Anne-Caroline Chausson of France won the gold medal in women's BMX cycling in Beijing on Friday. She is followed by teammate Laetitia Le Corguillé, who won silver.
Frenchwoman Anne-Caroline Chausson held her nerve in a dramatic, crash-marred final to win the Olympic Games' inaugural BMX gold here Friday.
Her compatriot Laetitia le Corguille finished second to take the silver with Jill Kintner of the United States taking the bronze.
Britain's Shanaze Reade was in silver medal position on the last bend but in yet another setback for the 19-year-old, two-time world champion, she clipped Chausson's back wheel and crashed out of the race.

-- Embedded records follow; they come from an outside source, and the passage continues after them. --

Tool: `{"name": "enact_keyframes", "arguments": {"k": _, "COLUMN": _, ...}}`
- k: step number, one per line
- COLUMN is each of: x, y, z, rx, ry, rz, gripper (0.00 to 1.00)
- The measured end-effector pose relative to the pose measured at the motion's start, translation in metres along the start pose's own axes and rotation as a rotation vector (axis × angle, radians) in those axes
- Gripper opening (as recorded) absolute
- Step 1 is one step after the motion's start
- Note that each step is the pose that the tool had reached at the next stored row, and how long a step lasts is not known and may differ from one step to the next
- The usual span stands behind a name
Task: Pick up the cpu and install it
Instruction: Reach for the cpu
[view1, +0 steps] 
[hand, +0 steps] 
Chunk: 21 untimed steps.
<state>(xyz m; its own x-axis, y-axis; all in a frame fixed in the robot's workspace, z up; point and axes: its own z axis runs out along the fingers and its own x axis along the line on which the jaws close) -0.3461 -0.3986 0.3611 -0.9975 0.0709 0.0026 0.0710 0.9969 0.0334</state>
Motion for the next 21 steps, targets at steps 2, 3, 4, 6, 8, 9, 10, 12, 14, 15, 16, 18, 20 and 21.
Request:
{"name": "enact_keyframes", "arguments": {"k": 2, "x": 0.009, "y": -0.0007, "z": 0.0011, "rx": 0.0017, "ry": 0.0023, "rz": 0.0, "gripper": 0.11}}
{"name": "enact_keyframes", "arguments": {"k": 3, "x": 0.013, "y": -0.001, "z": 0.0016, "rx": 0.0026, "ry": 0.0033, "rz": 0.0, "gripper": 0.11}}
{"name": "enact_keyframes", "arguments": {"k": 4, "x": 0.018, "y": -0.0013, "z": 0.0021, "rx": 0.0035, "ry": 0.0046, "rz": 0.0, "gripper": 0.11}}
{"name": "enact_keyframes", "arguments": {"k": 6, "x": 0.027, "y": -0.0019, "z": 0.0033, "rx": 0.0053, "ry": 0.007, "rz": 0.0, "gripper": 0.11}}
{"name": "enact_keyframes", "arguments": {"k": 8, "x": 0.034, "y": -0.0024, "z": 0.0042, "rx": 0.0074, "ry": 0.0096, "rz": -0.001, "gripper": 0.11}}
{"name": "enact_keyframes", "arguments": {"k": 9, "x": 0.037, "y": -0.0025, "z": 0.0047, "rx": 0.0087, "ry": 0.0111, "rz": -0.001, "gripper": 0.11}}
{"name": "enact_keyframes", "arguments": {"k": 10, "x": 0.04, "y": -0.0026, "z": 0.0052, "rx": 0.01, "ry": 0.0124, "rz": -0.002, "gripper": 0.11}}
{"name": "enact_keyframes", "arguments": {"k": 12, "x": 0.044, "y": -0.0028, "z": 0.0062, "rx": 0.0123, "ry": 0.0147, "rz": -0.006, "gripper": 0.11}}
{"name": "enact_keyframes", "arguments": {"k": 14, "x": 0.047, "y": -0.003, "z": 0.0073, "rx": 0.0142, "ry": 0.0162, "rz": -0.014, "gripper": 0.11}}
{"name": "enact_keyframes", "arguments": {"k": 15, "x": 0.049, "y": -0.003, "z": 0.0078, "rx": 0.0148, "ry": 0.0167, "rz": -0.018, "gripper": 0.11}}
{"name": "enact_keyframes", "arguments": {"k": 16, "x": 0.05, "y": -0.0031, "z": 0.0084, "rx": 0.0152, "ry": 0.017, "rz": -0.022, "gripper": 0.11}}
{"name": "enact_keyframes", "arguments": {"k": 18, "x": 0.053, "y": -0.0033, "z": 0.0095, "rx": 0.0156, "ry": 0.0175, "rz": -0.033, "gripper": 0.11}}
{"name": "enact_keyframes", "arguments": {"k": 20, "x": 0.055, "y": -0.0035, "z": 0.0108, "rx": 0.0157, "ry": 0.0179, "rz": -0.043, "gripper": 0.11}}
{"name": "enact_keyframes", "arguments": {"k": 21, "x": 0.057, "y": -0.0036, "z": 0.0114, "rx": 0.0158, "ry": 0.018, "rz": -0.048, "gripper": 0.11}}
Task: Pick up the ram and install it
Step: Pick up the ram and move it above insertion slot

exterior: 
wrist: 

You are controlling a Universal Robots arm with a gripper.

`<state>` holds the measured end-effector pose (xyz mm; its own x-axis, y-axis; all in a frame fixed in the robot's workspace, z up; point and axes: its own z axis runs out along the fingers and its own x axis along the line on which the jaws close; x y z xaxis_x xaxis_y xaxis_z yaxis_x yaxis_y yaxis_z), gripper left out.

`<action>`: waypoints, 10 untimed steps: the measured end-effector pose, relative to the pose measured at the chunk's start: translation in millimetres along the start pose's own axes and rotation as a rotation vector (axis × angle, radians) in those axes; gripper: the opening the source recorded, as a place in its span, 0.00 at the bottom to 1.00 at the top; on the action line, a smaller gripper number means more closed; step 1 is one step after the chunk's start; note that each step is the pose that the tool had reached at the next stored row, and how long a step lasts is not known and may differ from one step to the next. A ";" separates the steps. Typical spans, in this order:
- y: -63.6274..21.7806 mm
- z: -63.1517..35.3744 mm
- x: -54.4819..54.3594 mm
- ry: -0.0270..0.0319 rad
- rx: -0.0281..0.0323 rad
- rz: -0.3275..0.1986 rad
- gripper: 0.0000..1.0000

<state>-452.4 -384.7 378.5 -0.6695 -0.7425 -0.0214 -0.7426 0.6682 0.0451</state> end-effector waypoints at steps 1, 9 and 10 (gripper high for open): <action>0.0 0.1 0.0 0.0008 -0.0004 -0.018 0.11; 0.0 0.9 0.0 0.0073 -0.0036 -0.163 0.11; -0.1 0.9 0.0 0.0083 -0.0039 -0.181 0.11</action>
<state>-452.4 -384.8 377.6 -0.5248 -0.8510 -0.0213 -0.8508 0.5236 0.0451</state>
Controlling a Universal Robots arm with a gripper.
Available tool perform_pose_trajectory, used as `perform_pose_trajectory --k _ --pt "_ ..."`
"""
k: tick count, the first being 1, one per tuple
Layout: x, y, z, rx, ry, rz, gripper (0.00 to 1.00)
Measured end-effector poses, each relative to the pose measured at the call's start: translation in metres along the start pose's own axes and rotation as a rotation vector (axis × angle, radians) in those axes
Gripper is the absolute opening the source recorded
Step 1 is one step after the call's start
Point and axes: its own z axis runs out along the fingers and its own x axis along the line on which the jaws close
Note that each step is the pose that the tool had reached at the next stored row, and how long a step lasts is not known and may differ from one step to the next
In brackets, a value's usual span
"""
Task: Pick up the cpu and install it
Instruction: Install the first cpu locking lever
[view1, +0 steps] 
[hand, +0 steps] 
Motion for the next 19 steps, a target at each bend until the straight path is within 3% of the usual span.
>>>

It was the last competitive race for the 30-year-old Chausson, a multiple world champion in mountain bike who came back to her first love of BMX two years ago after it was included on the Olympic programme.
"It's been a long two years of hard work, but this is definitely my last race," said Chausson, who stopped BMX when she was 13 years old to take up mountain biking.
"To finish as Olympic champion, having applied all the things we've worked on in training for this over the past two years is just amazing."
From the three semi-final runs Chausson was only third fastest overall, meaning she began the one-run final with New Zealand's Sarah Walker and Reade for close company.
But she admitted that had been part of her plans.
After launching off the steep ramp Reade and Chausson broke clear of the field as Walker, like several riders during the unforgiving rounds, crashed to see her medal chances hampered.
The two frontrunners broke further ahead of the field going into the final bend, with Chausson pulling slightly in front of 19-year-old Reade.
Disaster struck for Reade when her front wheel appeared to clip the back wheel of Chausson, and she came crashing down. It was her third crash in two days of racing, and left her with a suspected hand injury.
"She must have taken the bend too tight, and then I felt her clipping my back wheel," said Chausson, who had been unaware she was in a duel for the gold medal.
It was also Reade's first defeat in a final since she was 16, but she has promised to come back to fight for gold at London in 2012.
"I guess they say you learn the hard way, and today I've learned the hard way," said Reade.
"I am hurting. I think I broke my hand as well."
She added: "I put abolsutely everything into this, everything from the age of ten. But I'm an athlete, I'll come back stronger in London and show everyone what I'm made of."